We begin with the main claim
$\textbf{Claim}$: Given a $\triangle ABC$ and point $P$ on its euler line. Let line $AP$,$BP$,$CP$ intersect the $\odot ABC$ again at $A'$,$B'$, and $C'$ respectively. Define $D,E,F$ to be the midpoint of $BC$,$AC$ and $AB$ respectively and define also $X$,$Y$,$Z$ to be the midpont of $AA'$,$BB'$ and $CC'$ respectively. Then we have that $DX$,$EY$ and $FZ$ are concurrent.

$\textbf{Proof}$:
Animate point $P$ on the euler line, therefore we will get that the degree of point $A',B',C'$ are all 2. Hence the degree of $X,Y,Z$ are also 2. Since point $D,E,F$ are all fixed we must have that the degree of line $DX,EY,FZ$ are all 2. So if we want to prove that $DX,EY,FZ$ are concurrent we only need to check that for $2+2+2+1=7$ possibilities of point $P$, $DX,EY,FZ$ are always concurrent.

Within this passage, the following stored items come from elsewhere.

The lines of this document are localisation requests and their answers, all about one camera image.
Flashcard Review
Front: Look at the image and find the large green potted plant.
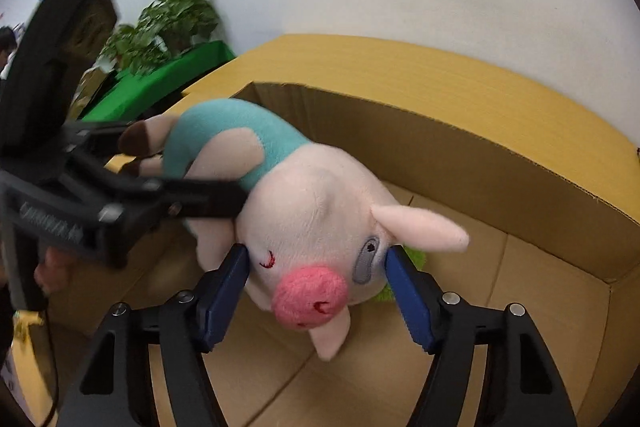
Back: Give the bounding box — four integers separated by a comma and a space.
137, 0, 221, 58

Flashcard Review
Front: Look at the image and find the brown cardboard box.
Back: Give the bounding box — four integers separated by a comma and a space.
47, 81, 640, 427

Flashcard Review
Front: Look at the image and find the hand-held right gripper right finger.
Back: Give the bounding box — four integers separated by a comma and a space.
384, 245, 578, 427

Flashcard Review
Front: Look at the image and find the small brown carton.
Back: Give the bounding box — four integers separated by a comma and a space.
70, 69, 118, 118

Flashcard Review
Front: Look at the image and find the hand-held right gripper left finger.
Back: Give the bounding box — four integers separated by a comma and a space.
57, 243, 251, 427

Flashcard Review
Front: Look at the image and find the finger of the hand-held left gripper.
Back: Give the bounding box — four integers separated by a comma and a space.
63, 119, 167, 182
99, 177, 250, 254

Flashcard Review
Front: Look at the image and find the green plush toy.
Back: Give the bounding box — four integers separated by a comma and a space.
367, 244, 428, 305

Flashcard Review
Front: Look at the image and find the black cable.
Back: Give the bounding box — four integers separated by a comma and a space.
42, 307, 60, 427

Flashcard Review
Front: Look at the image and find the pink pig plush toy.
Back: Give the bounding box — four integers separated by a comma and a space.
119, 99, 471, 363

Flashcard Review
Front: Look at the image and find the small green potted plant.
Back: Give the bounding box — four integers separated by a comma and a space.
100, 24, 166, 75

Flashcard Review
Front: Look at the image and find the person's left hand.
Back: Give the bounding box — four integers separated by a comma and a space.
34, 247, 71, 295

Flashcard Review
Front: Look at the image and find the green table cloth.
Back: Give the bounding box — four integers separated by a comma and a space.
82, 41, 237, 122

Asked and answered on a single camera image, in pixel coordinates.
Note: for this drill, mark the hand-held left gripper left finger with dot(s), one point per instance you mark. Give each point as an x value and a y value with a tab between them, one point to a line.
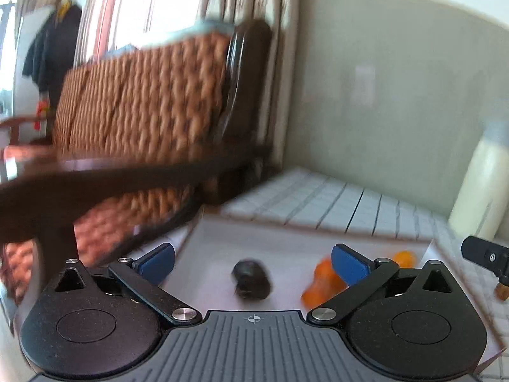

It's easy to check that for $P$ is the circumcenter, centroid the two intersections of euler line with the circumcircle of $ABC$, intersection of euler line with $BC$,$CA$,$AB$, the three lines $DX,EY,FZ$ always concurrent. Therefore, $\textbf{QED}$

We go back to the original problem
Define $X_{a},X_{b},X_{c}$ be the point on $(O)$ different from $A,B,C$ such that $X_{a}R_{a}$, $X_{b}R_{b}$ and $X_{c}R_{c}$ are all tangent to $(O)$. Now define $Y_{a},Y_{b},Y_{c}$ to be the midpoint of $AX_{a}$, $BX_{b}$ and $CY_{c}$ respectively.
Invert the figure WRT to $(O)$, then the original problem is equivalent to proving that $MY_{a}$,$NY_{b}$ and $PY_{c}$ are concur at one point.
However, it's a classic result from IMO 2011 G4 that $AX_{a},BX_{b}$ and $CX_{c}$ are concurrent at point $W$, the isogonal conjugate of isotomic conjugate of orthocenter $H$ of $\triangle ABC$. Moreover it's well known that this point $W$ is on the euler line. Therefore by the first claim, the problem is done.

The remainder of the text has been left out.